La puce ARMv6 ne gère pas les bibliothèques d'IA standards. Pour éviter une attente prolongée ou un manque de mémoire, la cross-compilation s'effectue sur un ordinateur portable via l'outil dockcross en ciblant l'unité mathématique VFP. Le flashage de la carte mémoire avec la version Lite de l'OS permet d'économiser chaque mégaoctet de RAM disponible, et l'activation préalable du SSH facilite la gestion à distance sans ralentissement lié à un terminal local.

Configuration précise des drapeaux de compilation et transfert des fichiers

  • La génération du binaire sur une architecture ARMv8 nécessite une chaîne d'outils spécifique pour produire du code ARMv6 32 bits.
  • La désactivation des bibliothèques partagées, de NEON et d'OpenMP garantit la compatibilité et la légèreté du binaire.
  • Le transfert du binaire optimisé et des modèles s'effectue via les protocoles SSH et SCP.

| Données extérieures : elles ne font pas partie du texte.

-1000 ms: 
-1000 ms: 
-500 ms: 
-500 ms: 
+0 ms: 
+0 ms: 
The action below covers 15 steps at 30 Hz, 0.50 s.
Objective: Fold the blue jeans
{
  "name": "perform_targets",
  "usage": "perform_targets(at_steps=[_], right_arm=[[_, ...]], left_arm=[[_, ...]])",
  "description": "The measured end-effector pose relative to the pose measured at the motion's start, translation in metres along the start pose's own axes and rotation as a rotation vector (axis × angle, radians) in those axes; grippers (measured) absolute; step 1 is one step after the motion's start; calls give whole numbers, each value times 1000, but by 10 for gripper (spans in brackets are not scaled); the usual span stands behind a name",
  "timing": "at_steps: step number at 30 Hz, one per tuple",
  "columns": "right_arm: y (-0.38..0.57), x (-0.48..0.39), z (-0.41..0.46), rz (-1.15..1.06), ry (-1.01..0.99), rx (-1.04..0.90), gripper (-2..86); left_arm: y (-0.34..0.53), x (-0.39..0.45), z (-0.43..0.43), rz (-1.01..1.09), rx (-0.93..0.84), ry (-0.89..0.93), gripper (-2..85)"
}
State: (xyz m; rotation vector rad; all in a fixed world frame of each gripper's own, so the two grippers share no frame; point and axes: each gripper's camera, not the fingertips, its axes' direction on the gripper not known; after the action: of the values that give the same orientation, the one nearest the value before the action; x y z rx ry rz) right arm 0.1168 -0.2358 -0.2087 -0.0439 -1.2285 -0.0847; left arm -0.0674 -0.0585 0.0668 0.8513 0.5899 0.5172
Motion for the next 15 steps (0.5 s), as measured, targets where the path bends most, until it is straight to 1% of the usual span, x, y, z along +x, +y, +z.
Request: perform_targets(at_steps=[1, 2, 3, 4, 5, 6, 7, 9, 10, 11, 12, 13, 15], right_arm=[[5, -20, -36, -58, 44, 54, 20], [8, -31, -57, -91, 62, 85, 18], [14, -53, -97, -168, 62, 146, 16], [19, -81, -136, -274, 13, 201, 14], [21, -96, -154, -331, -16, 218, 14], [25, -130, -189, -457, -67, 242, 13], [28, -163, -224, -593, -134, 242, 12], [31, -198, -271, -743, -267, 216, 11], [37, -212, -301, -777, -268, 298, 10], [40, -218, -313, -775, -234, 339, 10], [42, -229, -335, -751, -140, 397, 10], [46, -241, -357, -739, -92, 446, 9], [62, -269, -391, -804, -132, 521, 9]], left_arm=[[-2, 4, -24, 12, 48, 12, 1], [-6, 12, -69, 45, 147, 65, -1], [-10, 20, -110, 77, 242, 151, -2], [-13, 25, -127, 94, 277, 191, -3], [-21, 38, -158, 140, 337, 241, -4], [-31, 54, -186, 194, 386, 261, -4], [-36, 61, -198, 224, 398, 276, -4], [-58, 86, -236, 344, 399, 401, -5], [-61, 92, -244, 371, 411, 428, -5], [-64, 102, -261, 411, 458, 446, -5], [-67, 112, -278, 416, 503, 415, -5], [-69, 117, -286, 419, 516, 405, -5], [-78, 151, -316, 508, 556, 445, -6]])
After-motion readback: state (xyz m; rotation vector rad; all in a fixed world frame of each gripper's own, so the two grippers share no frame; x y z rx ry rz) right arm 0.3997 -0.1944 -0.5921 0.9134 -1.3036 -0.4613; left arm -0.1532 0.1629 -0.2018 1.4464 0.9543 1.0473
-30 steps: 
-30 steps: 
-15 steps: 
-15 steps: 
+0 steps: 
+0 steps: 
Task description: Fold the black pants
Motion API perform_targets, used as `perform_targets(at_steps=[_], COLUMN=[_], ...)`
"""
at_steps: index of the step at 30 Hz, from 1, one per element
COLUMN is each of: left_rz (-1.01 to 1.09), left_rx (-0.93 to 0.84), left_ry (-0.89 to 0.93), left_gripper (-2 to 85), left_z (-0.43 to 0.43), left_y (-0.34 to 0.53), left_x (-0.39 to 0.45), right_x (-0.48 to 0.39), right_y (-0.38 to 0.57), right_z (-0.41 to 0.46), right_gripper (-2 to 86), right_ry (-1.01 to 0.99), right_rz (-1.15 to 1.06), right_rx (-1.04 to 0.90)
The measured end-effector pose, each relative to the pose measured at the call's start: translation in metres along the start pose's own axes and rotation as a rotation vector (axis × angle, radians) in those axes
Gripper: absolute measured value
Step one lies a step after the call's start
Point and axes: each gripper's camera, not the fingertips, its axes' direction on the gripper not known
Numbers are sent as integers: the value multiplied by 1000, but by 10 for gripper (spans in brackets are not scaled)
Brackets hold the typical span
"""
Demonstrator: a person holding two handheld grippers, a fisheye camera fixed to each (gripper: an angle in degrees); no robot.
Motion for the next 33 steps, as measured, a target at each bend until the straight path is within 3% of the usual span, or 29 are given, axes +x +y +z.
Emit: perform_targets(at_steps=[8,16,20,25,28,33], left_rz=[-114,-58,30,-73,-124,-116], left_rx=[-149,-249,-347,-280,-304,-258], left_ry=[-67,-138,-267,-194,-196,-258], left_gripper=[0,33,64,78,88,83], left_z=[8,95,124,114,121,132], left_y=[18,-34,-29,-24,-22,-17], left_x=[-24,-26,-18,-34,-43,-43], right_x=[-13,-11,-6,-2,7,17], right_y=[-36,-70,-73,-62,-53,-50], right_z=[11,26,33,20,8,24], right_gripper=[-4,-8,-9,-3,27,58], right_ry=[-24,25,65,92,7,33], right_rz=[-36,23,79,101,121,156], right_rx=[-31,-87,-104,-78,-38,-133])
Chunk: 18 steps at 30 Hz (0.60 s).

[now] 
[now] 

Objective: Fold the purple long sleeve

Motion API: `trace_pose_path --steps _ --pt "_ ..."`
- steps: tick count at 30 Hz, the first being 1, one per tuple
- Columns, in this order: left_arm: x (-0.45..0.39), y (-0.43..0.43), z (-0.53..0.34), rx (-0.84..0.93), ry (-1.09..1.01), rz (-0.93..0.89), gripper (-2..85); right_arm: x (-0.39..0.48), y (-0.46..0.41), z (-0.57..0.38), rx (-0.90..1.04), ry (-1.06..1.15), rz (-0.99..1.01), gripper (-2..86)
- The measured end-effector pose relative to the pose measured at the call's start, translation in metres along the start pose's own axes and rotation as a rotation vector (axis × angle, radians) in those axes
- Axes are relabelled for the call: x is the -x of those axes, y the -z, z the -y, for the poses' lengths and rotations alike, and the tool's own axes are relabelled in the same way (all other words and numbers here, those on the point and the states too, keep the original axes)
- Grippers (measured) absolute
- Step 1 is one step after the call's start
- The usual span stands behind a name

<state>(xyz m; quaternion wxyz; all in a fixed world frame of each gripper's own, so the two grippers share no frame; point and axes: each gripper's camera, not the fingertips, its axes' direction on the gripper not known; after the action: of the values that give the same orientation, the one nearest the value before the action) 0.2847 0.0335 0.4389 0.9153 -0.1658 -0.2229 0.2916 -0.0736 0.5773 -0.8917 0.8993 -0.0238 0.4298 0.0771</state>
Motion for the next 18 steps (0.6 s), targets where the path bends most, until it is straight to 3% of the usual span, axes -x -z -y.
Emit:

Le code source de llama.cpp est cloné dans un dossier de build dédié sur un ordinateur portable. L'exclusion d'OpenMP limite l'empreinte mémoire au strict minimum lors de l'exécution sur la carte cible. La compilation dure environ deux minutes, après quoi le binaire personnalisé ainsi que les versions quantifiées en 2, 4 et 8 bits du modèle Falcon sont copiés dans le répertoire du Raspberry Pi.

Tests d'inférence, gestion du tas de mémoire et analyse des performances linguistiques

  • L'activation de l'option “no-mmap” force le chargement du modèle dans le tas pour stabiliser l'allocation de mémoire.
  • Le modèle quantifié en 2 bits génère des réponses incohérentes à une vitesse d'un token toutes les trois secondes.
  • Le modèle quantifié en 4 bits produit des salutations cohérentes, tandis que la version 8 bits affiche des limites factuelles sur les sujets moins documentés.

Le mapping mémoire classique échoue sur un système 32 bits doté de 512 Mo de RAM en l'absence de blocs d'adressage contigus, ce qui justifie l'usage obligatoire de “no-mmap”. Les tests avec un seul thread et un contexte réduit à 128 tokens confirment la faisabilité technique de l'inférence locale. La forte compression à 90 millions de paramètres restreint la base de connaissances du modèle aux données les plus populaires, rendant l'application impropre à la production mais valide sur le plan théorique.